07152018Headline:

Situation post-crise: Un présumé escroc des victimes de guerre arrêté

Des victimes de guerre se sont faits arnaqués par un faussaire en cabale (Ph d’archives)
La Brigade de recherches de la gendarmerie nationale de Côte d’Ivoire au Plateau vient de mettre sous l’éteignoir Sera Bailly, présenté comme étant le principal acolyte de Kessiedou Anon Simplice, dans l’affaire d’escroqueries massives en bandes organisées, perpétrées à travers le pays, au dépend des victimes de la crise post-électorale de 2010-2011. Un peu plus 600 millions de F Cfa auraient été pompés depuis 2012… Sera Bailly a été arrêté et déféré, le lundi 16 avril 2018, dans le cadre de l’enquête judiciaire, liée à cette vaste escroquerie. Il a été déféré devant le Parquet d’Abidjan, qui l’a placé sous mandat de dépôt, avant de le transférer à la Maison d’arrêt et de correction d’Abidjan (Maca).

Sera Bailly est accusé de « faux, usage de faux, escroquerie portant sur des numéraires» au préjudice des victimes de la crise post-électorale en Côte d’Ivoire. Selon des sources sécuritaires, au cours de l’interrogatoire, il a nommément mis en cause Kessiedou Anon Simplice, président d’une Ong fictive, baptisée Association des victimes et déplacés de guerre (Avidga). L’homme est domicilié à Anyama. Celui-ci, convoqué à la Brigade de recherches la semaine dernière, pour confrontation avec ses présumées victimes, venues massivement des régions de l’Ouest, a réussi à tromper la vigilance des gendarmes, pour s’évanouir dans la nature. Un mandat d’arrêt a été alors lancé à son encontre, depuis le 11 avril 2018, par la Brigade de recherches, sur instruction du procureur de la République. Il est accusé de « faux et usage de faux, escroquerie en bande organisée portant sur des numéraires, au préjudice des victimes de la crise post-électorale ».

Sur plainte de centaines de milliers de victimes de la crise post-électorale, des régions du Cavally, Guémon, Gboklè, San-Pedro, la gendarmerie nationale a ouvert une enquête sur les allégations d’escroquerie mises à la charge de Kessiedou Anon Simplice. Sous le couvert d’un manteau de « cadre humanitaire » de l’Ong Avidga, il aurait, selon les victimes, « encaissé entre 50 000 et 300 0000 F Cfa », depuis 2012, dans l’optique de leur construire des maisons ou de les faire indemniser, avec célérité. Des milliers de victimes, dont des chefs de villages et de communautés, ont ainsi mordu à l’hameçon. Las d’attendre les maisons promises et ayant découvert qu’en fait, le projet porté par l’Ong Avidga était un miroir aux alouettes, ils ont porté plainte à la Brigade de recherches, soutenus par le Collectif des victimes en Côte d’Ivoire (Cvci), que préside Issiaka Diaby.

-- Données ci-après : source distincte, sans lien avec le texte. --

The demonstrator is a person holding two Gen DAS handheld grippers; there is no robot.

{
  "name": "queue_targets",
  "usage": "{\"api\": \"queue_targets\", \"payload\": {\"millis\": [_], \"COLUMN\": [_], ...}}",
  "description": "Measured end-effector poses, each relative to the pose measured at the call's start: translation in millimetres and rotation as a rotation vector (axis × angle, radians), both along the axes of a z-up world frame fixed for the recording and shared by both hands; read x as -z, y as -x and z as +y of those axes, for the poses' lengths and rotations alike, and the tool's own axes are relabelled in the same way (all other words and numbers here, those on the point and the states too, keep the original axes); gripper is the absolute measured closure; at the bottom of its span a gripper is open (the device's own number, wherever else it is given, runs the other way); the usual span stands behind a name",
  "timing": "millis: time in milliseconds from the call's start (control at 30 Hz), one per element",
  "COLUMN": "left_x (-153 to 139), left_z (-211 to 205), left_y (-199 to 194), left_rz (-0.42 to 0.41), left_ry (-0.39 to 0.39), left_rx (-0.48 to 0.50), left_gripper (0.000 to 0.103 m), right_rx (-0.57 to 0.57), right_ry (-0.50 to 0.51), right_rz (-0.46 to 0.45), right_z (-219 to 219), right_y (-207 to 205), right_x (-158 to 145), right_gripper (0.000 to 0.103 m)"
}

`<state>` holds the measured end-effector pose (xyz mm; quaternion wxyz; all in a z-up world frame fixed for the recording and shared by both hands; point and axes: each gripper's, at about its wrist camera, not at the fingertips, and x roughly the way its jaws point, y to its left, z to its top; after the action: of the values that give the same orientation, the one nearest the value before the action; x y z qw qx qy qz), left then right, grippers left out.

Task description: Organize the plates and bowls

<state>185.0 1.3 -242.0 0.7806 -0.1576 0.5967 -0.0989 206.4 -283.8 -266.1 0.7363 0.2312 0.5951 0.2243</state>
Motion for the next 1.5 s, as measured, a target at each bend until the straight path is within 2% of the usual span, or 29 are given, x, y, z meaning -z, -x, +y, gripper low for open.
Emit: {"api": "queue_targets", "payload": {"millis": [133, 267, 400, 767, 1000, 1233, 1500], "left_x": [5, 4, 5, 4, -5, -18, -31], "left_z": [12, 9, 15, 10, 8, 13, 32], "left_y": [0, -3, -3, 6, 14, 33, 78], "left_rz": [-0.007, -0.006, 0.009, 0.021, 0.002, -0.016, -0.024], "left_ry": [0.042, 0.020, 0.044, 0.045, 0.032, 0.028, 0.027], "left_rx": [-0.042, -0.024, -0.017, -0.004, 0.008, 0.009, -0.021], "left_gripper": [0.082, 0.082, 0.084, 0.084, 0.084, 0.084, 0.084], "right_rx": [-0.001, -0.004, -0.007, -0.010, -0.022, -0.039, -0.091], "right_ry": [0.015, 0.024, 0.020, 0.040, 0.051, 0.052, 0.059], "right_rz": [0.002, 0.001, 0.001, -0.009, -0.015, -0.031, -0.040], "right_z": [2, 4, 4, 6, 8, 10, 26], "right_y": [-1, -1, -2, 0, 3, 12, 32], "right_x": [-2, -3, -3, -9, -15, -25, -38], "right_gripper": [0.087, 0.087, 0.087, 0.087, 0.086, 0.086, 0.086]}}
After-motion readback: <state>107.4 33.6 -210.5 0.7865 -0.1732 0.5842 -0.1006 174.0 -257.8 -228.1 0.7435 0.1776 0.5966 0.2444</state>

En 2017, l’Ong Cvci attirait l’attention des autorités ivoiriennes sur « les agissements mafieux » de l’Ong Avidga. Dans une correspondance aux fins de « dénonciations » au procureur de la République, en date du 2 mai 2017, le Cvci sonnait l’alerte. « Si nos recommandations et collaborations ont permis au cabinet du président de la République et au Pncs, puis au ministère (de la solidarité, Ndlr) de lancer et d’exécuter l’opération d’indemnisation des victimes, des personnes et ou supposés animateurs d’associations de victimes, mettent à profit des difficultés pour soustraire des sommes d’argent aux victimes et populations, à travers le pays, sous promesse d’indemnisation. Ces personnes ont également exploité ces mêmes difficultés pour soutirer des sommes aux victimes et ou supposées, en leur établissant de faux extraits d’actes de décès, qu’ils ont introduits au ministère dans le but d’obtenir des indemnisations », précise le courrier.

C’est à la suite de cette dénonciation, que le procureur de la République a instruit la Brigade de recherches de la gendarmerie, d’ouvrir une enquête, en vue de neutraliser ces personnes. Ce qui a abouti, la semaine dernière, à la convocation du principal suspect, Kessiedou Anon Simplice, président de l’Ong Avidga. Mais, après son interrogatoire, vu que l’étau semblait se resserrer autour de lui, il a prétexté aller satisfaire un besoin naturel pressant, avant de prendre ses jambes à son cou. Le préjudice s’élèverait à plus de 600 millions de F Cfa.